Arts and Entertainment

September 29, 2023

From: Ann Katz Festival of Books and Arts

Schedule :

October 23, 2023

7:00pm - 8:30pm : Dismantling Antisemitism - Arthur M Glick JCC

Join us for our festival kick-off with an eye-opening event about combatting hate and creating community.

A former neo-Nazi and a second-generation Holocaust survivor engage in conversation. Colleagues and friends of many years, Arno Michaelis and Tamara Meyer share a belief in the value of storytelling as a means of healing and as an antidote to hate. Talking about antisemitism from the perspectives of both victim and perpetrator, their presentation is designed to help respond to antisemitic incidents, understand how antisemitism takes hold in individuals and in society, raise awareness of the Holocaust and how antisemitism repeats itself, empower people to fight antisemitism effectively, and create community cohesion and resilience.

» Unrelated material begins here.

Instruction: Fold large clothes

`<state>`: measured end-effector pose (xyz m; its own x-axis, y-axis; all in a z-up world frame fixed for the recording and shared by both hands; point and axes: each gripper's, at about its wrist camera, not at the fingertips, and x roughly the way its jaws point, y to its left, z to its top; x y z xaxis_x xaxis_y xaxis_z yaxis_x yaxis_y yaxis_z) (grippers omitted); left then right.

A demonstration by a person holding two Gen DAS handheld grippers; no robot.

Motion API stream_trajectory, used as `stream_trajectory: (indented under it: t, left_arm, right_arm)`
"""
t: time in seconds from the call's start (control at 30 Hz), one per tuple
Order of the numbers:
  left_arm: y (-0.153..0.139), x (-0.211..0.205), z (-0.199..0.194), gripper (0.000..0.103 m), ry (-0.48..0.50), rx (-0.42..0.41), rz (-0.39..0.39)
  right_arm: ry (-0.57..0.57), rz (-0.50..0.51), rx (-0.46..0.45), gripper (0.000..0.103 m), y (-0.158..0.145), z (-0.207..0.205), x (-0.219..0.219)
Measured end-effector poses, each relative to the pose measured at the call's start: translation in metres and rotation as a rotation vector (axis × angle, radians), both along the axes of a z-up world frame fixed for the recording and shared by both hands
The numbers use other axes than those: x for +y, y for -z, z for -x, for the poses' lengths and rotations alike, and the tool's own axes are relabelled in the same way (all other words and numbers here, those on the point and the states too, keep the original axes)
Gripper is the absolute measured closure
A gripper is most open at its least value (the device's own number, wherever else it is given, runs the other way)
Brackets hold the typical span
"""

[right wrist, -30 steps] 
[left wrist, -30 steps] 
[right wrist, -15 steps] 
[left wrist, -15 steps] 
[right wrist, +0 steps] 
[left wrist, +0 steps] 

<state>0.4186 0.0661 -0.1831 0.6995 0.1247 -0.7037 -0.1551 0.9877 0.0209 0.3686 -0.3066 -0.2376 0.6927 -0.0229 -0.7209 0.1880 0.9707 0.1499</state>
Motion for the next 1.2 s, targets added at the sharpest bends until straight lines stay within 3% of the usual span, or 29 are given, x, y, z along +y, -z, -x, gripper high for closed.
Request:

Tamara Meyer is a child of German Jewish Holocaust survivors who has been exploring her family legacy and showcasing the stories of survivors for the past two decades. As a participant in dialogue groups in Berlin that include former Nazis, Holocaust survivors and their descendants, Tamara has experienced first-hand both the extraordinary challenge and reward of engaging with those who at another time would have been her most dangerous enemies.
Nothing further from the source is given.